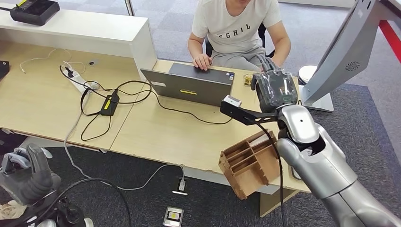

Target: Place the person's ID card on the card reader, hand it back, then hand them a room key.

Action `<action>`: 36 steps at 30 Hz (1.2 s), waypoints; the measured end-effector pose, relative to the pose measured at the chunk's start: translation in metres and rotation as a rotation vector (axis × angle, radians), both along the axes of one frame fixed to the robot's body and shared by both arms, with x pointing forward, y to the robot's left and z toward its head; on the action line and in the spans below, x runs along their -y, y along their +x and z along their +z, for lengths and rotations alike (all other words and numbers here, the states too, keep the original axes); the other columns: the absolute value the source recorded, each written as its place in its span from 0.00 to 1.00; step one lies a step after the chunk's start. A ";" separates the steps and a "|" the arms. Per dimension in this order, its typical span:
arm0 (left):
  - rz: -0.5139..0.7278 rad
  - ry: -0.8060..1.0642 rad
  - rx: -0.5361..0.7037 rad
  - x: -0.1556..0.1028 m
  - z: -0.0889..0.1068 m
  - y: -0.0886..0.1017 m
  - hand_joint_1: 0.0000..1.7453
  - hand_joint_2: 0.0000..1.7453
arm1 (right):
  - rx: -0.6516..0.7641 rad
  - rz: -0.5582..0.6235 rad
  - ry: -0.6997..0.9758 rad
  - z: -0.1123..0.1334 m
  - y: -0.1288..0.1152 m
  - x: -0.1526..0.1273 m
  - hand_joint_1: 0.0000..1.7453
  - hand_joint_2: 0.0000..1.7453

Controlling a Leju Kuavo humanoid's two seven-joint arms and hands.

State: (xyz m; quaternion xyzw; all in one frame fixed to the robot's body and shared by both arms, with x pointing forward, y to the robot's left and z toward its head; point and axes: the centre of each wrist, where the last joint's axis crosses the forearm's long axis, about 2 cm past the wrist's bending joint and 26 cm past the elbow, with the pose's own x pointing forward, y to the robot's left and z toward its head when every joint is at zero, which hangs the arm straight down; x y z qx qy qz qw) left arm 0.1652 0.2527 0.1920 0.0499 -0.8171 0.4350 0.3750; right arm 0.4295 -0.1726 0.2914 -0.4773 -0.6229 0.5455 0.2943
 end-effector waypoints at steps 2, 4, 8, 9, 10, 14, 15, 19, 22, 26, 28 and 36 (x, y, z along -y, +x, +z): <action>0.003 -0.001 0.000 0.001 0.000 0.000 1.00 1.00 | 0.026 -0.014 0.005 0.006 0.008 -0.003 0.97 1.00; 0.007 -0.003 -0.003 0.002 0.000 0.000 1.00 1.00 | 0.045 -0.026 0.006 0.010 0.014 -0.006 0.99 1.00; 0.026 -0.009 -0.020 0.003 -0.001 0.000 1.00 1.00 | 0.066 -0.049 0.002 0.016 0.025 -0.012 0.99 1.00; 0.033 -0.010 -0.027 0.003 -0.001 -0.001 1.00 1.00 | 0.071 -0.055 0.001 0.018 0.027 -0.014 0.99 1.00; 0.040 -0.010 -0.035 0.003 -0.002 -0.001 1.00 1.00 | 0.076 -0.060 0.000 0.019 0.028 -0.016 1.00 1.00; 0.060 -0.003 -0.058 0.004 -0.004 -0.005 1.00 1.00 | 0.094 -0.072 -0.006 0.024 0.033 -0.028 1.00 1.00; 0.065 -0.002 -0.065 0.005 -0.005 -0.007 1.00 1.00 | 0.096 -0.072 -0.008 0.025 0.033 -0.032 1.00 1.00; 0.088 0.001 -0.089 0.005 -0.007 -0.014 1.00 1.00 | 0.089 -0.069 -0.024 0.025 0.033 -0.049 1.00 1.00; 0.106 0.000 -0.105 0.004 -0.009 -0.020 1.00 1.00 | 0.079 -0.062 -0.030 0.024 0.031 -0.062 1.00 1.00; 0.123 -0.004 -0.121 0.004 -0.010 -0.025 1.00 1.00 | 0.064 -0.057 -0.038 0.023 0.029 -0.072 1.00 1.00; 0.131 -0.006 -0.126 0.003 -0.011 -0.027 1.00 1.00 | 0.056 -0.057 -0.043 0.021 0.029 -0.076 1.00 1.00; 0.151 -0.008 -0.145 0.002 -0.012 -0.033 1.00 1.00 | 0.035 -0.087 -0.085 0.012 0.028 -0.079 1.00 1.00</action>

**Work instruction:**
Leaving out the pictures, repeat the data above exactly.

**Reply to the task:**
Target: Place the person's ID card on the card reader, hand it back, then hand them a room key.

Action `<action>`: 36 steps at 30 Hz (1.2 s), waypoints; the measured end-effector pose, relative to the pose measured at the chunk's start: translation in metres and rotation as a rotation vector (axis × angle, radians), both along the axes of one frame fixed to the robot's body and shared by both arms, with x pointing forward, y to the robot's left and z toward its head; on the action line and in the spans below, x runs along their -y, y along their +x and z along their +z, for lengths and rotations alike (all other words and numbers here, the states too, keep the original axes); the other columns: the absolute value the source recorded, each written as its place in its span from 0.00 to 1.00; step one lies a step after the chunk's start. A ";" separates the steps and a "|" the arms. Per dimension in this order, its typical span:
arm0 (left):
  - rz: -0.5139..0.7278 rad
  - ry: -0.8060..1.0642 rad
  - rx: -0.5361..0.7037 rad
  - x: -0.1556..0.1028 m
  - z: -0.0889..0.1068 m
  - y: -0.0886..0.1017 m
  - hand_joint_1: 0.0000..1.7453
  - hand_joint_2: 0.0000..1.7453
arm1 (right):
  - rx: -0.6516..0.7641 rad
  - rz: -0.5582..0.6235 rad
  - ry: -0.6997..0.9758 rad
  - z: -0.1123..0.1334 m
  - y: -0.1288..0.1152 m
  - x: -0.1526..0.1273 m
  - hand_joint_1: 0.0000..1.7453
  - hand_joint_2: 0.0000..1.7453

Controlling a Leju Kuavo humanoid's two seven-joint arms and hands.

State: (xyz m; quaternion xyzw; all in one frame fixed to the robot's body and shared by both arms, with x pointing forward, y to the robot's left and z toward its head; point and axes: the centre of each wrist, where the last joint's axis crosses the forearm's long axis, about 2 cm past the wrist's bending joint and 26 cm past the elbow, with the pose's own x pointing forward, y to the robot's left and z toward its head when every joint is at zero, which hangs the arm straight down; x y z qx qy qz qw) left arm 0.1652 0.2527 0.1920 0.0499 -0.8171 0.4350 0.3750; right arm 0.4295 -0.1726 0.2914 -0.4773 -0.6229 0.5455 0.2943
 end-effector waypoints at steps 2, 4, 8, 9, 10, 14, 15, 19, 22, 26, 28 and 36 (x, y, z along -y, +x, +z): <action>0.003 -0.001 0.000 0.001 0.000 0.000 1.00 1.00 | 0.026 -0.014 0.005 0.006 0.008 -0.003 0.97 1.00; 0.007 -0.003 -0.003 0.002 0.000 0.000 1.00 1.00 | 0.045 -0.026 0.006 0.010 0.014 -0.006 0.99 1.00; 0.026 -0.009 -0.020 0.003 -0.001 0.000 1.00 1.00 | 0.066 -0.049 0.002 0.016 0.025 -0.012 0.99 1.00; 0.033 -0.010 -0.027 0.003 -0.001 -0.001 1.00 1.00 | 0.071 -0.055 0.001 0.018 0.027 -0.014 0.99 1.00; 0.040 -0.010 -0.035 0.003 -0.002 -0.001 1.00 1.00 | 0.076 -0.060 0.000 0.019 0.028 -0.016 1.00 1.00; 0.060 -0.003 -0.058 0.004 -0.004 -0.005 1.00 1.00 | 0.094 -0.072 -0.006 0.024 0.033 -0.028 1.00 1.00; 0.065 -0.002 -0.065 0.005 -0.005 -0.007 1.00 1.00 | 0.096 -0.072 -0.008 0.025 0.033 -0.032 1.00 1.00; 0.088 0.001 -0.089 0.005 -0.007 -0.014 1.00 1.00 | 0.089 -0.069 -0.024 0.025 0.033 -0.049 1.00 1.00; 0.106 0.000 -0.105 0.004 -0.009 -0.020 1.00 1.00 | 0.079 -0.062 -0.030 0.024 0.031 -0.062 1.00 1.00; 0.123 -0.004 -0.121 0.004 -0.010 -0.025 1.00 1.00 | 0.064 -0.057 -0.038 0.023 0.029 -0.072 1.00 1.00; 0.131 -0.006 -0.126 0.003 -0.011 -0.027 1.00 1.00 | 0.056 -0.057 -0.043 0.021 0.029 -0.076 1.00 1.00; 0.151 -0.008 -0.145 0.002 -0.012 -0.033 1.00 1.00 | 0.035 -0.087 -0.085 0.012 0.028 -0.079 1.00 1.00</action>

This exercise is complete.